When Throat Burning Needs Further Evaluation
Occasional throat burning after a spicy meal or during a cold is rarely concerning. Persistent burning that lasts weeks, especially if it’s getting worse, warrants a closer look. Certain symptoms alongside throat burning signal something more serious: difficulty swallowing, pain when swallowing, unintentional weight loss, vomiting, or any sign of bleeding. If food feels stuck in your throat or chest, that needs same-day medical attention. If a blockage makes it hard to breathe, that’s a 911 call.

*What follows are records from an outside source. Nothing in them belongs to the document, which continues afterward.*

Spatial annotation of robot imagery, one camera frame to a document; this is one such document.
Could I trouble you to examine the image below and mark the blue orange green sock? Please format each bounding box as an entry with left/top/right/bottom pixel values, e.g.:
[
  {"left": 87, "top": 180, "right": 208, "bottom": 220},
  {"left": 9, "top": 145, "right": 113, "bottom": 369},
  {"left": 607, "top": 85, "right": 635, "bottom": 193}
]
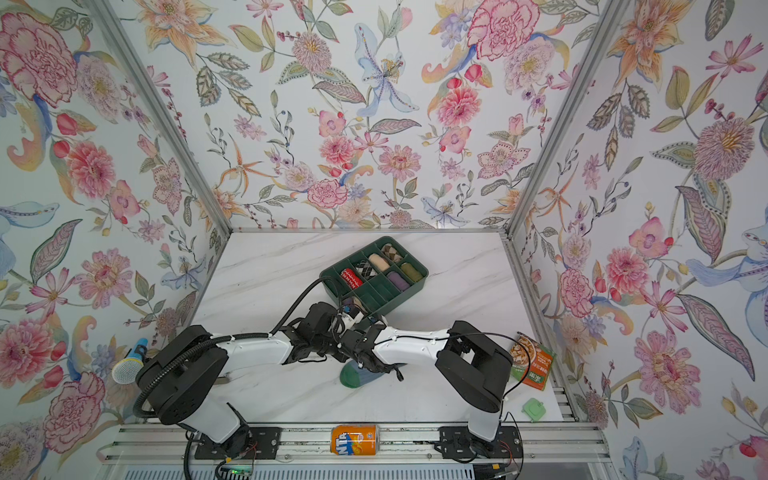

For chronic cases that don’t improve with initial treatment, doctors may recommend an upper endoscopy, where a thin camera examines the esophagus and throat lining directly. This is typically reserved for people with those alarm symptoms, people who haven’t responded to acid-reducing medication, or those being screened for a condition called Barrett’s esophagus, where chronic acid exposure changes the cell lining. A 24-hour pH monitoring test can also measure exactly how much acid is reaching the esophagus and throat over a full day, which helps confirm or rule out reflux when the picture is unclear.
For suspected nerve-related pain like glossopharyngeal neuralgia, an MRI with contrast is the standard imaging tool. Thin-section images can reveal whether a blood vessel is compressing the nerve. A diagnostic nerve block with local anesthetic can also confirm whether the nerve is the source of pain before committing to longer-term treatment.